El juicio político contra el fiscal general, Johel Zelaya, ha dejado al descubierto lo que era un secreto a voces: la profunda politización de la institución encargada de representar, defender y proteger los intereses de la sociedad hondureña.
Esta conclusión se desprende de las comparecencias ante la comisión especial de diputados, integrada para conocer la defensa del fiscal frente a las denuncias presentadas por 93 congresistas. Los señalamientos contra Zelaya son graves: el uso del Ministerio Público para la persecución política de la oposición, una intromisión directa en los procesos electorales de 2025 (primarios y generales) y el incumplimiento de sus deberes constitucionales.
Durante las audiencias, el testimonio de siete testigos ratificó presuntas arbitrariedades cometidas durante su mandato. Las declaraciones evidenciaron interferencias en procesos administrativos de personal, así como denuncias de hostigamiento y vejámenes contra empleados de la institución.
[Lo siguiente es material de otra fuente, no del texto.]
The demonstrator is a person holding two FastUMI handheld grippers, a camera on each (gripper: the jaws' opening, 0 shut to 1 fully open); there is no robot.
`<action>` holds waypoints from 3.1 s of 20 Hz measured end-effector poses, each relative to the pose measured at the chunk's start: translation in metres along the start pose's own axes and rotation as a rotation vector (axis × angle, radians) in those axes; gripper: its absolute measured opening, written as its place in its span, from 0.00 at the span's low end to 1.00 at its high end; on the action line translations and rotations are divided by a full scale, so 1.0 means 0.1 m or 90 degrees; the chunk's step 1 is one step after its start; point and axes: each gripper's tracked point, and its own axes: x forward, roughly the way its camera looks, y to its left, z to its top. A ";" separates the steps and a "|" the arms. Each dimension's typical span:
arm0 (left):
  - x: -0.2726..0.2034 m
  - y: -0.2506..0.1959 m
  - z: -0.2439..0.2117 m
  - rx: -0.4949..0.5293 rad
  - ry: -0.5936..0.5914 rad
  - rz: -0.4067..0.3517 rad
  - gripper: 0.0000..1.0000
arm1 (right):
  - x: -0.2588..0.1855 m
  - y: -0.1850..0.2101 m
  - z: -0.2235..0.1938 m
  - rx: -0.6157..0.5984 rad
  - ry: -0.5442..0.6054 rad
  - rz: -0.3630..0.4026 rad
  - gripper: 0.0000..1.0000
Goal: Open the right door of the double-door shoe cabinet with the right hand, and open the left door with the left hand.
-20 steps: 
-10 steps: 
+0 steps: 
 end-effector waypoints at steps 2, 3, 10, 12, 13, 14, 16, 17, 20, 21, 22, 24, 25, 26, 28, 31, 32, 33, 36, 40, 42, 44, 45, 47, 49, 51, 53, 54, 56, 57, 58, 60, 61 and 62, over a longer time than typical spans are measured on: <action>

Particularmente crítica fue la revelación sobre la manipulación de investigaciones relacionadas con denuncias de corrupción del ambientalista Juan López, presentadas a la Fiscalía de La Ceiba antes de ser asesinado en Tocoa, Colón.
La comisión especial ya ha entregado su informe a la Secretaría del Congreso Nacional. Trascendió que la recomendación principal al pleno es la destitución definitiva y permanente de Zelaya.
De aprobarse esta medida, se abriría la oportunidad para una reestructuración integral del Ministerio Público. Este proceso debería iniciar con el nombramiento de un fiscal que, por encima de los intereses partidarios, posea un alto perfil técnico e independiente que garantice, finalmente, una aplicación imparcial de la justicia, alejada del manoseo político al que se ha visto sometido en los últimos años.